§ **RECORDED DATA**:
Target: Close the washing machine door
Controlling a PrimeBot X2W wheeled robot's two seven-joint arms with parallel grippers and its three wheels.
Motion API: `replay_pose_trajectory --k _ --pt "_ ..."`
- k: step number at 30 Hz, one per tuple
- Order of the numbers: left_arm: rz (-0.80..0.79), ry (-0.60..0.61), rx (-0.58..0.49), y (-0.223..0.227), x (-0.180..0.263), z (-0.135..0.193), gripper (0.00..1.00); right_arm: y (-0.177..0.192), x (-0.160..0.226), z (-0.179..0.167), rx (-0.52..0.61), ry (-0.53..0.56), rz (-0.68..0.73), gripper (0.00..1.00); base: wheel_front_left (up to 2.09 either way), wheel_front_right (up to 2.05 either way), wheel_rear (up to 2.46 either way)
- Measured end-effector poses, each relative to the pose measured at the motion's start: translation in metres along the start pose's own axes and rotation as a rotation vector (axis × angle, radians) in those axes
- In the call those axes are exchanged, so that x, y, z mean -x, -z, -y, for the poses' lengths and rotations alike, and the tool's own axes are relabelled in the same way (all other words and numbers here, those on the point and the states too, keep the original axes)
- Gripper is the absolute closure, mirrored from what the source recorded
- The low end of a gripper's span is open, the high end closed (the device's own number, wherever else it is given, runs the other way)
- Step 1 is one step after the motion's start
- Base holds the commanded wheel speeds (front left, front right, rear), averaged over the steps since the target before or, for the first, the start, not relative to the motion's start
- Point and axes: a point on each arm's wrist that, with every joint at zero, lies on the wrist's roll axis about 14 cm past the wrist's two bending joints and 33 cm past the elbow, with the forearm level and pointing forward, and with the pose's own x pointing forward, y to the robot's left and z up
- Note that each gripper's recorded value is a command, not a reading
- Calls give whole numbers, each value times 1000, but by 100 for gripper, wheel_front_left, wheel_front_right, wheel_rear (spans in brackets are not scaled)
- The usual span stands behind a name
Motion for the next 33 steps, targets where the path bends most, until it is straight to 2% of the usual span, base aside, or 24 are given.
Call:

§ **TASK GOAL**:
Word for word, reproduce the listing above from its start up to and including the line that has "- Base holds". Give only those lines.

§ **ANSWER FOR THIS EXERCISE**:
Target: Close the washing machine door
Controlling a PrimeBot X2W wheeled robot's two seven-joint arms with parallel grippers and its three wheels.
Motion API: `replay_pose_trajectory --k _ --pt "_ ..."`
- k: step number at 30 Hz, one per tuple
- Order of the numbers: left_arm: rz (-0.80..0.79), ry (-0.60..0.61), rx (-0.58..0.49), y (-0.223..0.227), x (-0.180..0.263), z (-0.135..0.193), gripper (0.00..1.00); right_arm: y (-0.177..0.192), x (-0.160..0.226), z (-0.179..0.167), rx (-0.52..0.61), ry (-0.53..0.56), rz (-0.68..0.73), gripper (0.00..1.00); base: wheel_front_left (up to 2.09 either way), wheel_front_right (up to 2.05 either way), wheel_rear (up to 2.46 either way)
- Measured end-effector poses, each relative to the pose measured at the motion's start: translation in metres along the start pose's own axes and rotation as a rotation vector (axis × angle, radians) in those axes
- In the call those axes are exchanged, so that x, y, z mean -x, -z, -y, for the poses' lengths and rotations alike, and the tool's own axes are relabelled in the same way (all other words and numbers here, those on the point and the states too, keep the original axes)
- Gripper is the absolute closure, mirrored from what the source recorded
- The low end of a gripper's span is open, the high end closed (the device's own number, wherever else it is given, runs the other way)
- Step 1 is one step after the motion's start
- Base holds the commanded wheel speeds (front left, front right, rear), averaged over the steps since the target before or, for the first, the start, not relative to the motion's start

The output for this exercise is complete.